Für die Tölzer Sektion sei die Erinnerung an den Hüttenbau 1922 bis 1924 und an die Tölzer Hauptversammlung der Alpenvereine von 1923 mit den damals beschlossenen „Tölzer Richtlinien“ wichtig, betont der heutige Vorsitzende Benedikt Hirschmann. Eine Jubiläumsfeier sei „für den Herbst 2024 geplant, wenn sich der Tag der Hütteneinweihung zum 100. Mal jährt“.

Die „Tölzer Richtlinien“ von 1923 sind bis heute hoch aktuell: Als Naturschutzorganisation bekannte man sich dazu, die Hütten durch Komfortverzicht vor einem Massenansturm zu bewahren. Man wollte im schutzwürdigen Gebirge nur die wirklichen Bergfreunde, aber kein hippes Partyvolk sehen. Darüber streitet man bis heute. Es sei gewollt, dass der Gast in den Bergen „durch Konsumverzicht die intensive Erfahrung machen kann, dass dort Wasser, Strom, Wärme und Lebensmittel keine Selbstverständlichkeiten sind“, heißt es im DAV-Jahrbuch 2023.

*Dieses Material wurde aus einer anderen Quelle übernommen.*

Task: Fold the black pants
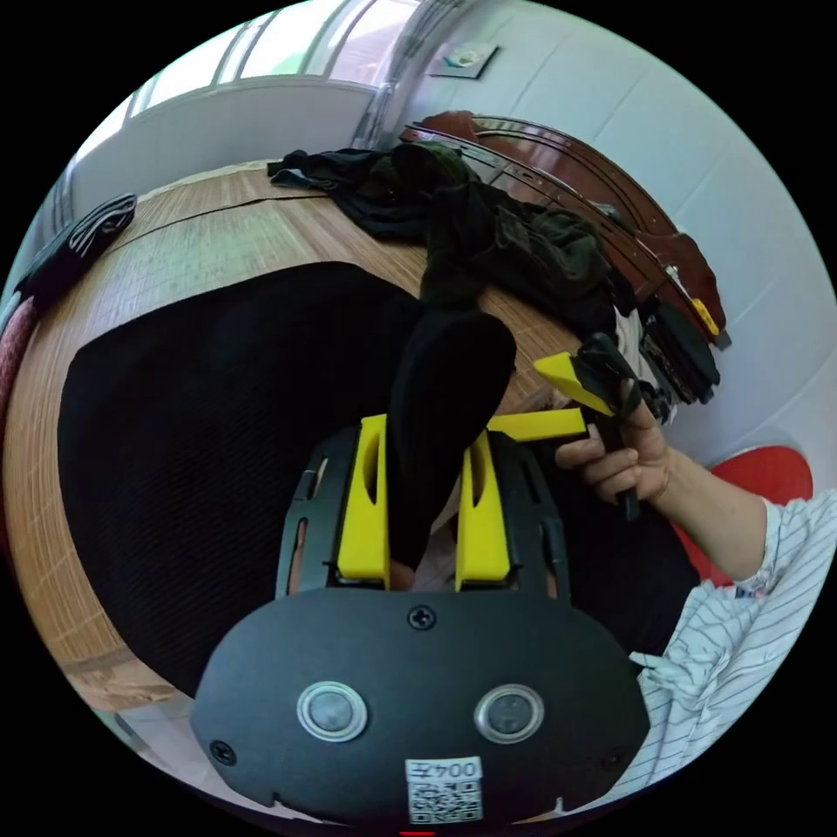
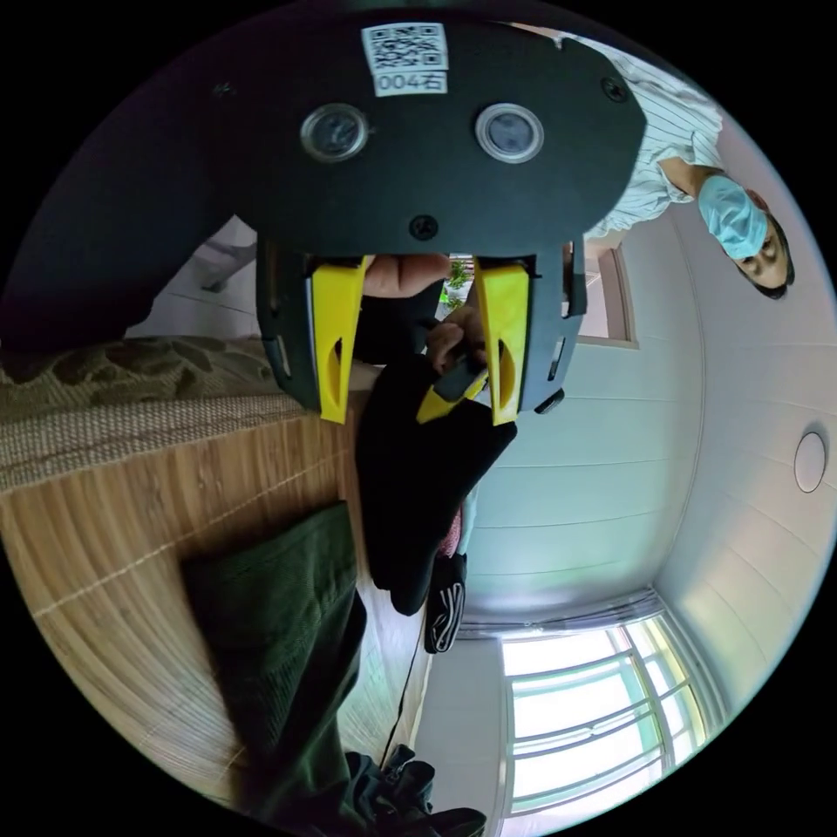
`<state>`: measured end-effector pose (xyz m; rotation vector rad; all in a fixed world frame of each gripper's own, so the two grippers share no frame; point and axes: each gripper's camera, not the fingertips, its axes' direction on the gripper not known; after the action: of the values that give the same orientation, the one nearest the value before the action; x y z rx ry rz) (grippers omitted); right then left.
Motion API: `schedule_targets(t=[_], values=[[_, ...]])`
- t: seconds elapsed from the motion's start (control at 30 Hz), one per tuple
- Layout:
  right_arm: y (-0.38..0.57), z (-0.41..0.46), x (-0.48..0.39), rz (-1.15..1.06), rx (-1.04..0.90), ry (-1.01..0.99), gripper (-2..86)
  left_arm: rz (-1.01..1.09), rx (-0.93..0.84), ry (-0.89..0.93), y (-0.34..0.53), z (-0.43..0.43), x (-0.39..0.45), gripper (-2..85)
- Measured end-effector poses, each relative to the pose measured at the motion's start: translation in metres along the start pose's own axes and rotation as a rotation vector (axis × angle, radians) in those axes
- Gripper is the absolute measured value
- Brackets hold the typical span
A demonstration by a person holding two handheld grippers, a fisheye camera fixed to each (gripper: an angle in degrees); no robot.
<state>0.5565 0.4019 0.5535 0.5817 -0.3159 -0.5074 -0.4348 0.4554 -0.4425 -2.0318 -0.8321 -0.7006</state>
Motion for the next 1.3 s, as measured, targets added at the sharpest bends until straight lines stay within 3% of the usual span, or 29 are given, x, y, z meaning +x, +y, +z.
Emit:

Bei besagter DÖAV-Hauptversammlung 1923 wurde aber auch wieder über den Ausschluss von Juden aus der Organisation gestritten: Vereinsfunktionäre vornehmlich aus Wien hatten nämlich bereits lange vor 1933 ihre völkisch-nationalistische und antisemitische Gesinnung in den Alpenverein getragen: In der habsburgischen Vielvölkermetropole Wien haben AV-Sektionen bereits 1905 und 1907 (!) einen „Arierparagraphen“ zum Ausschluss von Juden in ihre Satzungen geschrieben.

Deren Wortführer, Vorstand Eduard Pichl von der Sektion Austria (er war auch ein prominenter Alpinist und Erstbegeher der Dachstein-Südwand und Langkofel-Nordkante), vergiftete mit seiner Hetze gegen Juden seit Jahren das Vereinsklima und trieb mit fanatischem Eifer die „Reinigung von jüdischem Einfluss“ im gesamten Alpenverein voran. Zahlreiche reichsdeutsche Sektionen hielten lange Zeit dagegen: Bei der Tölzer Versammlung konnten sie mit 677 gegen 844 Stimmen noch einmal eine entsprechende Satzungsänderung verhindern. Doch 1924 kam es bei der Hauptversammlung in Rosenheim und einer außerordentlichen Vollversammlung in München zum Dammbruch. Die Antisemiten um Eduard Pichl erreichten die erforderliche Dreiviertelmehrheit zum Vereinsausschluss von Juden.

Die Vereinnahmung des Bergsteigens durch die Nationalsozialisten war kein Zufall: Allzu gut ließen sich alpinistischer Eroberungsdrang und die Heldendramen am Eiger und Nanga Parbat vom NS-Regime für ihre Ideologie von der überlegenen Rasse und für Kriegspropaganda nutzen. 1945 wurde der DÖAV von den Alliierten verboten und sein Vermögen beschlagnahmt. Eine Neugründung als „Deutscher Alpenverein“ erfolgte 1950. Erst 1988 erschien eine Dokumentation „Alpinismus im Hitlerstaat“, die sich mit der NS-Geschichte kritisch auseinandersetzte.